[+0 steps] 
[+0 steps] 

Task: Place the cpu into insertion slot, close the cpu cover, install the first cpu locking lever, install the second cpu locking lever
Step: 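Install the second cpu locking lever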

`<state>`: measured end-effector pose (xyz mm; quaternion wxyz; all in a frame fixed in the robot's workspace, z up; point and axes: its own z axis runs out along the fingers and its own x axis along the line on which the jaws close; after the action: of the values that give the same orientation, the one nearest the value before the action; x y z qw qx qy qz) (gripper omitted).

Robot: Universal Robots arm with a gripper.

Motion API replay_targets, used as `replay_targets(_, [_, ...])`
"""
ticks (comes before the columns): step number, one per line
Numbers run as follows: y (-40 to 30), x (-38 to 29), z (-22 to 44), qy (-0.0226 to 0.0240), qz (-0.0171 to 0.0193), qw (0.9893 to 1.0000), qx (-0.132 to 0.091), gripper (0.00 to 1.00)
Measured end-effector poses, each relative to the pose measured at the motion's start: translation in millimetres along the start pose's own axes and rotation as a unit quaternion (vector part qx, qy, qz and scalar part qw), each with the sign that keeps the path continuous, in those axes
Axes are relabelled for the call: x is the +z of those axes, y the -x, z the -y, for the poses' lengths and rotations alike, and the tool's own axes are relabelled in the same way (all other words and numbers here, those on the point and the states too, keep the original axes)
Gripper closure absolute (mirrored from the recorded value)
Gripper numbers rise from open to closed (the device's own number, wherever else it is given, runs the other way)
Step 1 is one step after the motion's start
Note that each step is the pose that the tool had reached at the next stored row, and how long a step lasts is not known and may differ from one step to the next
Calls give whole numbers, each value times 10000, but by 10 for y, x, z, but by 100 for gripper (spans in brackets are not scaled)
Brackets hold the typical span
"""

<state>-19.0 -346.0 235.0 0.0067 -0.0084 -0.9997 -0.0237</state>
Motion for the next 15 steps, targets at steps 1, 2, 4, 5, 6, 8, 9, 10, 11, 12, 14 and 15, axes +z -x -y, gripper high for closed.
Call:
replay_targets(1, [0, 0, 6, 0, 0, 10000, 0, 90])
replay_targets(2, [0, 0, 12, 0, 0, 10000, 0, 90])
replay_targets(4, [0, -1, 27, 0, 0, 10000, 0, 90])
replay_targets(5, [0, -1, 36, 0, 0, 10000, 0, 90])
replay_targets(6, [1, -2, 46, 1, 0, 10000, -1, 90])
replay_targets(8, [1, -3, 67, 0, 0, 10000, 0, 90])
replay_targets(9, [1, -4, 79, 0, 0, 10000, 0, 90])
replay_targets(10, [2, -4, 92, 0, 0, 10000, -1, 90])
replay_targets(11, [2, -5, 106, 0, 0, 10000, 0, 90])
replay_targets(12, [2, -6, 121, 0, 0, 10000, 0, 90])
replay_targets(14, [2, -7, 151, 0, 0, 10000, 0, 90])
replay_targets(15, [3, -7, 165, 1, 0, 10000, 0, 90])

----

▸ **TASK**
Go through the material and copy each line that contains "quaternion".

▸ **EXERCISE RESULT**
`<state>`: measured end-effector pose (xyz mm; quaternion wxyz; all in a frame fixed in the robot's workspace, z up; point and axes: its own z axis runs out along the fingers and its own x axis along the line on which the jaws close; after the action: of the values that give the same orientation, the one nearest the value before the action; x y z qw qx qy qz) (gripper omitted).
Measured end-effector poses, each relative to the pose measured at the motion's start: translation in millimetres along the start pose's own axes and rotation as a unit quaternion (vector part qx, qy, qz and scalar part qw), each with the sign that keeps the path continuous, in those axes

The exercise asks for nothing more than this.